How noise affect the person with dementia?
- 0Apr 23, '10 by maa3oonOne of my assignments topic in the university is how environmental modification can enhance the will being of the person with dementia. In particular, I'm focusing on Noise as a fundamental aspect of sensory stimulation that affect the person with dementia. what iplications nurses need to conisder in order to create more therapeutic care environments. for example, switching off TV an radio for an hour ever moring and afternoon or an hour before bed time. unfortunately, I don't have any working experience in dementia field. can anyone help me to give an example from his/her working experince in dementia care? a rationale for the modification and the action plan.
I hope to get the useful information and ideas from you
- 2Apr 23, '10 by loriangel14 GuideWell my take on it would be that noise "pollution" can have the effect of overstimulating dementia patients. People with dementia sometimes have trouble processing what is going on in their environment and decreasing stimuli can decrease certain behaviours. Turning off the TV or radio in the evenings or any time you want them to wind down would decrease the background "chatter" that can sometimes contributes to agitation in the demented patient.
- 1Apr 23, '10 by CT Pixie, ASN, RNI work in LTC w/dementia patients on the 3p-11p shift and I can tell you, in my experience, noise greatly affects most of my dementia patients! And not in a good way.

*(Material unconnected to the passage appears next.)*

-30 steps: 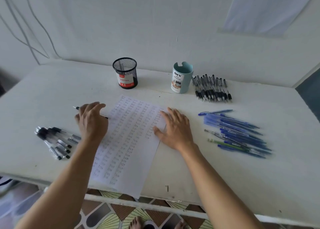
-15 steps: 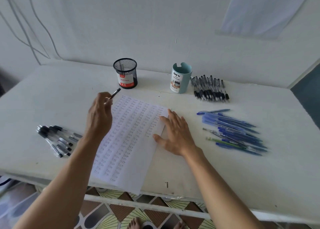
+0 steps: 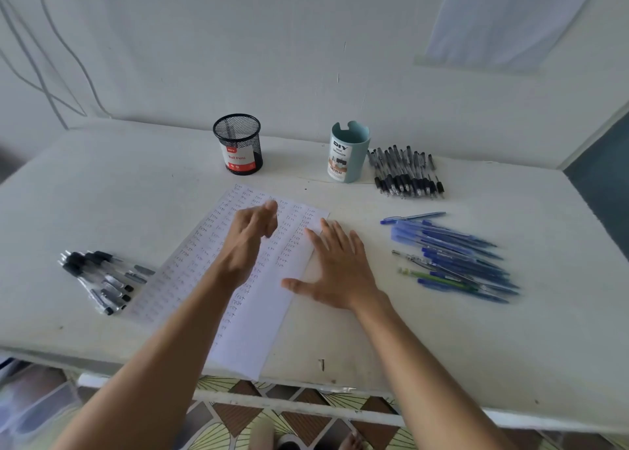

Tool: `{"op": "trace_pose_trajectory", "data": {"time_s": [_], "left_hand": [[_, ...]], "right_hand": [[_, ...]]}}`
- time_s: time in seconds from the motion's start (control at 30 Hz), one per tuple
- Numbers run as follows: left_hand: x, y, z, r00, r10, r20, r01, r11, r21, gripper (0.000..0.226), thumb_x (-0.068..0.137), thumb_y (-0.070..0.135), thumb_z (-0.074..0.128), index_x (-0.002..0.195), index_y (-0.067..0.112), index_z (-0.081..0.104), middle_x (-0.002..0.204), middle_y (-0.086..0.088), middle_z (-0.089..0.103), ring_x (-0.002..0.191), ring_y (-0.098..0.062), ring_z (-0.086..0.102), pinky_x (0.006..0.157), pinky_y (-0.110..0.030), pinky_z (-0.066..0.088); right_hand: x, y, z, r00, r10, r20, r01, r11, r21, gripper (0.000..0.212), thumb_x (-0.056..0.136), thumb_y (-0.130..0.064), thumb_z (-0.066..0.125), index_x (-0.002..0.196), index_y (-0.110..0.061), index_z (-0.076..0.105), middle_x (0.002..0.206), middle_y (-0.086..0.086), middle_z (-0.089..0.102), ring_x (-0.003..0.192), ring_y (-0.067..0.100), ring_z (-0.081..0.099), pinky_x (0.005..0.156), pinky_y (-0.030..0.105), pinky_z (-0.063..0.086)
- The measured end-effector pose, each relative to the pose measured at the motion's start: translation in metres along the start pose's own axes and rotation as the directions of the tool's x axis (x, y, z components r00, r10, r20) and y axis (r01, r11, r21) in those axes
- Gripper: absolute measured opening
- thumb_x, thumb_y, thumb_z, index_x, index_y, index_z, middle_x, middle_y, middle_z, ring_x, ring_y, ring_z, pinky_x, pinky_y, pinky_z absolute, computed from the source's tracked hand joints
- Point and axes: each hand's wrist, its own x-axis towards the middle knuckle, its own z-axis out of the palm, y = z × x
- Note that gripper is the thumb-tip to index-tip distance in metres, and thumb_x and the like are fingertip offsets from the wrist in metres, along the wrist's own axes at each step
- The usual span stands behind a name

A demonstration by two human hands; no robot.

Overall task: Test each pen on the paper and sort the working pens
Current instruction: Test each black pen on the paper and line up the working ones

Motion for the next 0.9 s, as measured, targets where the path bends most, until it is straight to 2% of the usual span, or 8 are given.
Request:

Change of shift often is met with "noise", the chatter of the oncoming/off going employees, the shuffling around, the overhead pages..I notice a lot of the residents who might have been sitting quietly just as we walk on the floor are very agitated and anxious within 10 minutes of us walking on the floor.
The TV or radio being too loud can also set them off. But in the same token at times, a TV or radio set to a low volume with a soothing type sound works wonders to calm an agitated dementia patient.
At the change of shift as I walk onto the floor, as i pass the radio, I turn it off or turn it down low, I make sure the TV isn't blasting, and I try to keep my voice down. The less background noise the better the resident is.
Later in the shift, I remind my staff to try to keep the tone/volume of their voices down, especially around 'sundowners time". Loud talking, laughing etc tends to perk up the dementia resident who might have been quiet prior to.
Dinner time tends to wind up some of the dementia patients, again, the kitchen staff bringing the trays to the floor, their laughter and chatter, the noise of moving residents to their dining area, etc. I try to have my easily set off residents in an area that isn't ground zero for the noise, they tend to be more relaxed if they aren't in the center of all the noise and movement.
With that said, yes, noise definately affects my patients with dementia. Now I said noise, not sound. Hushed background sounds like a radio set on an easy listening station on a low volume actually will calm most of my residents, talking to them in a calm, soft voice will calm them as opposed to a normal to loud voice. The "bubble" machine (what i call it) that makes soft water sounds will lull a lot of my residents into a peaceful state and sometimes a nap.
Sound can have good and bad effects on a dementia resident.
- 0Apr 23, '10 by maa3oonthank you all for you great comments, CT Pixie I totally agree with you because in an environment where there is no audit or regular evaluation of noise levels, sensory stimulation can become unbalanced. The consequences for the person with dementia can vary from minor to severe, according to the remaining abilities of the person. This includes the person’s capacity for dealing with the often overwhelming presence of sensory stimuli. from the literature that I have read, people with dementia have a reduced stress threshold to many environmental stimuli. in busy care settings the person will pass their threshold at about 90 minutes. Thus, in some settings, the way in which a person presents and behaves may be influenced by the environment. It must not be assumed that the level of impairment and disability observed is entirely caused by pathological changes in the brain.
The majority of older people would not be used to the levels of noise, the continuous noise and noise associated with
movement going on around them in their own homes. Then background noise from phones and
machines, trolleys and other pieces of equipment, the television and radios all add to the auditory stimulation. The motion of people coming and going also adds another layer to auditory stimulation. Noise disturbs rest, relaxation and
However, i think that prolonged periods of sensory under stimulation (such as from being in a bland or plain room, with minimal cues and little engagement with others) can also escalate a person to their stress threshold. Thus looking at the environment and the pacing of activity, care and therapy intervention is vital.